*What to produce*. Repeat the data exactly, please; no pictures belong in the copy.

= Beginning of Section =

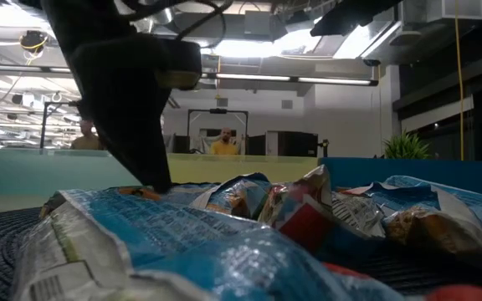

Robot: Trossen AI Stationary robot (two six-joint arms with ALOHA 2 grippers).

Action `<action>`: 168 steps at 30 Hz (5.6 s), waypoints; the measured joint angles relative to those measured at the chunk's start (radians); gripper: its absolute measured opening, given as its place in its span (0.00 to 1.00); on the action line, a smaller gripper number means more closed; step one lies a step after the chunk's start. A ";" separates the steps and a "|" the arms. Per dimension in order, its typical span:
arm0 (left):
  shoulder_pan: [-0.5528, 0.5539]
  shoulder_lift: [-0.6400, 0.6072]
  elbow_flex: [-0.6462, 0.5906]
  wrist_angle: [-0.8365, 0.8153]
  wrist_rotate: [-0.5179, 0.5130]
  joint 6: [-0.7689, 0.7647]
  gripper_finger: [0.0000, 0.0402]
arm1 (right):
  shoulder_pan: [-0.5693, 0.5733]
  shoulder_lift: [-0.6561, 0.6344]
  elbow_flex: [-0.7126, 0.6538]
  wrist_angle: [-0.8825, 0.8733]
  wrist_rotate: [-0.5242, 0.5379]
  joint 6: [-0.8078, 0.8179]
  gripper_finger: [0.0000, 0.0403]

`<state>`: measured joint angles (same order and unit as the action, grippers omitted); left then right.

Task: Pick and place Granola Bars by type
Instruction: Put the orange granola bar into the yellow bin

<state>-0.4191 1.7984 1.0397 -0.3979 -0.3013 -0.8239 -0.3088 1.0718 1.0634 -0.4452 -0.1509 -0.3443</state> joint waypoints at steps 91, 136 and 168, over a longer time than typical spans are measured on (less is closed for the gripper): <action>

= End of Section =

*Response to this exercise*.
Robot: Trossen AI Stationary robot (two six-joint arms with ALOHA 2 grippers).

Action `<action>`: 168 steps at 30 Hz (5.6 s), waypoints; the measured joint angles relative to those measured at the chunk's start (radians); gripper: its absolute measured opening, given as its place in its span (0.00 to 1.00); on the action line, a smaller gripper number means more closed; step one lies a step after the chunk's start. A ";" separates the steps and a "|" the arms. Per dimension in order, its typical span:
arm0 (left):
  shoulder_pan: [-0.5528, 0.5539]
  shoulder_lift: [-0.6400, 0.6072]
  elbow_flex: [-0.6462, 0.5906]
  wrist_angle: [-0.8365, 0.8153]
  wrist_rotate: [-0.5179, 0.5130]
  joint 6: [-0.7689, 0.7647]
  gripper_finger: [0.0000, 0.0402]
arm1 (right):
  shoulder_pan: [-0.5693, 0.5733]
  shoulder_lift: [-0.6561, 0.6344]
  elbow_flex: [-0.7126, 0.6538]
  wrist_angle: [-0.8825, 0.8733]
  wrist_rotate: [-0.5242, 0.5379]
  joint 6: [-0.8078, 0.8179]
  gripper_finger: [0.0000, 0.0403]

`<state>`: measured joint angles (same order and unit as the action, grippers omitted); left then right.

Task: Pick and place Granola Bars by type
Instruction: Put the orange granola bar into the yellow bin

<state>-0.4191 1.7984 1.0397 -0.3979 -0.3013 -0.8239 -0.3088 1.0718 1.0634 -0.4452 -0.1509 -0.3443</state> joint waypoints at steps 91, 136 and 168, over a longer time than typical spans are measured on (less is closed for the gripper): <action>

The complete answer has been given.